* REQUIRED WORK
Search the records for the string "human", then copy each line where it appears.

* DATA LISTING
--------------------------------

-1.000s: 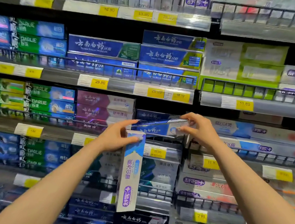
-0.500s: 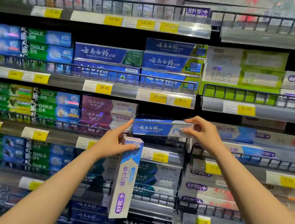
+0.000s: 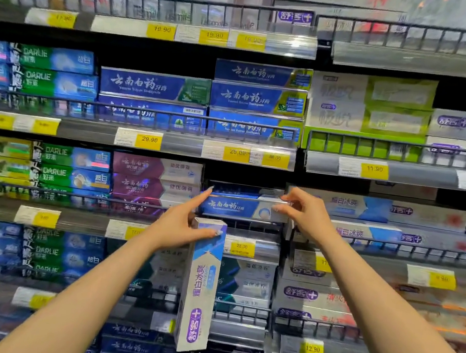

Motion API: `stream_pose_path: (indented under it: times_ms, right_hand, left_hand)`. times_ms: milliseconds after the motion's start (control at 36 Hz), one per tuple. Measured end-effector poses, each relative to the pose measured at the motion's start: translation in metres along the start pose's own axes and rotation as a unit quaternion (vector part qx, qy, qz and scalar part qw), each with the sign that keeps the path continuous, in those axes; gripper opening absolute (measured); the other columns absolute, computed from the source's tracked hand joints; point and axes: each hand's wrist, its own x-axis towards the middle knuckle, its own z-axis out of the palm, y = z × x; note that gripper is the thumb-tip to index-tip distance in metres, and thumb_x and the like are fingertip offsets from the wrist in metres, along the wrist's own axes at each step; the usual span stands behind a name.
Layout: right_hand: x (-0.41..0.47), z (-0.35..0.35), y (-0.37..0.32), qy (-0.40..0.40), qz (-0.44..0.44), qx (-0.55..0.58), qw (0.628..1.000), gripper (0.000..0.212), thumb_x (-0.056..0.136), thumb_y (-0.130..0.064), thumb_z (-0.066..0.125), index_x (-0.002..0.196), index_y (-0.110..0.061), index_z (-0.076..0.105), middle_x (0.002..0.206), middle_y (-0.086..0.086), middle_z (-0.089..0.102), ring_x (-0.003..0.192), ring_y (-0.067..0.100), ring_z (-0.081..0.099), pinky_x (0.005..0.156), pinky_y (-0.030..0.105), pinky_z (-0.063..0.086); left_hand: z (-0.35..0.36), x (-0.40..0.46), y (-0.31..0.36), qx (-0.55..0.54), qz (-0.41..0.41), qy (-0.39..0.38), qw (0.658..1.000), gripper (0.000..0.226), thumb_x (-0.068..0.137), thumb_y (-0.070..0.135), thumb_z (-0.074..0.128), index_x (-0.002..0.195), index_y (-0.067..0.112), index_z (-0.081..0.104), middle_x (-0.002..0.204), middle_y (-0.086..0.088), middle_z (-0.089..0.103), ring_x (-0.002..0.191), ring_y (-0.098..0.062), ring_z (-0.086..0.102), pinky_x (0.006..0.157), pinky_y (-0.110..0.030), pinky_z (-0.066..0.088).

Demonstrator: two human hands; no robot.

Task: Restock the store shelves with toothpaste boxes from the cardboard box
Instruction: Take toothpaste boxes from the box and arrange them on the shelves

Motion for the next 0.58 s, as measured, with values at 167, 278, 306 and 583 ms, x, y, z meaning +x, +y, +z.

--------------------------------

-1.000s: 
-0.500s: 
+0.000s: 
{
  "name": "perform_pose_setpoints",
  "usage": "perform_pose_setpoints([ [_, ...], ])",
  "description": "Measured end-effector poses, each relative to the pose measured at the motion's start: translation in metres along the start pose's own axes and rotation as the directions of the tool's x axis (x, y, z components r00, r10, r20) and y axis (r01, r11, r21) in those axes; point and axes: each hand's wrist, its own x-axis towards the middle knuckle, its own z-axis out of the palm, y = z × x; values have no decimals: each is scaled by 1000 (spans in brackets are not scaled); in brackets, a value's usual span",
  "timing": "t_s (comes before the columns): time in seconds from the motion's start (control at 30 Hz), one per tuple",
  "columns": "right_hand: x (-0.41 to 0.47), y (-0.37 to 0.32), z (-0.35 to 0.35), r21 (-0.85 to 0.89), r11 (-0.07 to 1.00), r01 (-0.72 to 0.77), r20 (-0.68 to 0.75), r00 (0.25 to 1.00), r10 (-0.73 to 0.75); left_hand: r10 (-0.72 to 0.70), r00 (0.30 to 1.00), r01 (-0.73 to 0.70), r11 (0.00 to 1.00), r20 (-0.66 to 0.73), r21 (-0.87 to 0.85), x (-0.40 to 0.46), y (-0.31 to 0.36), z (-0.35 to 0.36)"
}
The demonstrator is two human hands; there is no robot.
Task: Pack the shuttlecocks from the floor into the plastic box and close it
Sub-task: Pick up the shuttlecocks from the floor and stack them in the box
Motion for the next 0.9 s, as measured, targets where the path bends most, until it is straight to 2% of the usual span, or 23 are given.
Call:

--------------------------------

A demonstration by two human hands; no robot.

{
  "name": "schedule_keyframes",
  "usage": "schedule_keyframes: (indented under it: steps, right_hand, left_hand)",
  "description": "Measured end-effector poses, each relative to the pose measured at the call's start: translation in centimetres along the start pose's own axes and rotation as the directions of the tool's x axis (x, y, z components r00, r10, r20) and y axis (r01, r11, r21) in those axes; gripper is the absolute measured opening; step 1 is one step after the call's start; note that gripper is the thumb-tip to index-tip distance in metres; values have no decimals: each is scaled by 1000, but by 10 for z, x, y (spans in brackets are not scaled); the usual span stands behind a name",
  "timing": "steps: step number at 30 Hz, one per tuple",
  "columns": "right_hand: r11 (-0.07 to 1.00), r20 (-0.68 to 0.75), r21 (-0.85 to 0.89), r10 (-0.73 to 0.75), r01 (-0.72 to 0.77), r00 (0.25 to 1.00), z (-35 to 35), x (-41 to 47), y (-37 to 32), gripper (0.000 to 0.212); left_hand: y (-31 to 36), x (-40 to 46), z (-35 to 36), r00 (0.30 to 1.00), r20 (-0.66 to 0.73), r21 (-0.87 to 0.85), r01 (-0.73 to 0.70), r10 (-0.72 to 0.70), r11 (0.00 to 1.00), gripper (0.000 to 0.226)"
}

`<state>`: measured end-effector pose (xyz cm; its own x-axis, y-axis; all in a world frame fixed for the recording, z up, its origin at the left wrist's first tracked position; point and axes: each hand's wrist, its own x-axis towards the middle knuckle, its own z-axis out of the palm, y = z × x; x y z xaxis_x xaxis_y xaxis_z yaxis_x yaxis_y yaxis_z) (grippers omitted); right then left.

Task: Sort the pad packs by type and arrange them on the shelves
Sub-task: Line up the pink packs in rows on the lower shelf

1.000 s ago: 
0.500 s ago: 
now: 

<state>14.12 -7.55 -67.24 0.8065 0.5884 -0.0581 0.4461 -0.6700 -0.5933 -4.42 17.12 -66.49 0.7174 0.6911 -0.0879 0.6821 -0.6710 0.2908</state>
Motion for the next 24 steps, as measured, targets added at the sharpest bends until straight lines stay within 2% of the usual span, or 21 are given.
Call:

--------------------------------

* REPLY
Demonstrator: two human hands; no robot.
The demonstrator is two human hands; there is no robot.
A demonstration by two human hands; no robot.

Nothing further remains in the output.